Gangs and gang activity

The Calgary Police Service works hard to prevent gang-related crime and violence in Calgary, but we need your help.

What is a gang?

A gang is an organization, association, or group of three or more individuals, whether formal or informal, which is involved in criminal activity or suspected criminal activity on a regular basis. Most gangs in Calgary are made up of young adults but even elementary-aged children can be recruited.

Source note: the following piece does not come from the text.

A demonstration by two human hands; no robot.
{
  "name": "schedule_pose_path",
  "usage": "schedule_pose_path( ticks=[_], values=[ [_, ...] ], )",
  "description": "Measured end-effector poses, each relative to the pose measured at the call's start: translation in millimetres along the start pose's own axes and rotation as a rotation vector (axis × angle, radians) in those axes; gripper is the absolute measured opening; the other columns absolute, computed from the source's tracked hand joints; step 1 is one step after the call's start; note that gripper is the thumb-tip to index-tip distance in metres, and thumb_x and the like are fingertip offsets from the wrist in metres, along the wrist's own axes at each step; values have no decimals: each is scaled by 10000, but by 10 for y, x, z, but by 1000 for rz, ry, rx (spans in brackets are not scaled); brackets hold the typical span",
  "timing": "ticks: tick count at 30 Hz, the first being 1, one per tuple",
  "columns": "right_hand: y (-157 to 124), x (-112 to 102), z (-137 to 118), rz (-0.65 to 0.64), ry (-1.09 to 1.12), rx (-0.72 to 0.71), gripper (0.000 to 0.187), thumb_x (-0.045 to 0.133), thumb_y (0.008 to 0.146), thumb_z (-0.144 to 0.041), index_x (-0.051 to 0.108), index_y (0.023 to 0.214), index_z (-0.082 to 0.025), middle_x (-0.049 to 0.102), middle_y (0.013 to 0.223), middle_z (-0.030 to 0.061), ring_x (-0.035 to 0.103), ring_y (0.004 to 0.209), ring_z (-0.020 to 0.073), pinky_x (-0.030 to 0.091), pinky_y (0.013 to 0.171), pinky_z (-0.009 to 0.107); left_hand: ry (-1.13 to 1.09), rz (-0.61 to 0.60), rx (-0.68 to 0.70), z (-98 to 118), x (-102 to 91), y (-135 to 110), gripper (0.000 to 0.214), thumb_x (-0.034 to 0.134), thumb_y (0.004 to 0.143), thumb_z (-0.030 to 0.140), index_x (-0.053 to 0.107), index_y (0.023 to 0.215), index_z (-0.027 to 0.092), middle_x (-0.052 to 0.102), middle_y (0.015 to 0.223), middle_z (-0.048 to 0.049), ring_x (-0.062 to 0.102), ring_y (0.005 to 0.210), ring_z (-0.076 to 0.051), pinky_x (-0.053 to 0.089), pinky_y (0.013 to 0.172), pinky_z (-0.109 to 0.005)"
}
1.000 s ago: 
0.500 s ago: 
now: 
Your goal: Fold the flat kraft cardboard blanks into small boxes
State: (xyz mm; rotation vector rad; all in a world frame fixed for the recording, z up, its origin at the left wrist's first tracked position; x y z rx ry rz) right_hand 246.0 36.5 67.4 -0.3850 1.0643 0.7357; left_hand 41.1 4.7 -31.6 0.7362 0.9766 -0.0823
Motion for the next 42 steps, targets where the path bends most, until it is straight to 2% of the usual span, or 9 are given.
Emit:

Here are some things to keep in mind:

  • Typically, Calgary gangs do not wear uniforms or colors.
  • Gangs usually do not have a particular area of the city they call their "turf" - they operate city-wide and in every community.
  • Generally, gangs do not "advertise" with graffiti.
  • Gangs are usually involved in selling drugs, including cocaine, ecstasy, crystal meth and marijuana. Other crimes may involve credit card skimming, violence and the use of weapons.
  • Gangs use violence to enhance their position and reputation to further their criminal enterprises.

Signs of gang involvement

Do you suspect that your child or loved one may be part of a gang? Here are six signs a young person may be involved in a gang:

  • They suddenly have large amounts of money, expensive new clothing or material possessions that cannot be explained by known sources of income.
  • Their behavior has changed and they have different friends. These friends may be older and have quite different interests than your child.
  • They show little or no interest in family activities.
  • They begin acting in a paranoid and secretive manner.
  • They develop an obsessive interest in violent movies or music.

Preventing gang involvement

It is a parent’s responsibility to ensure their child isn't getting involved with the wrong crowd. Whether you realize it or not, all children can be at risk to join gangs. Gangs are a very real problem in Calgary and your child may be vulnerable to their influence. Children and teens with good skills in dealing with other people are less likely to join gangs or to be involved in negative behaviour.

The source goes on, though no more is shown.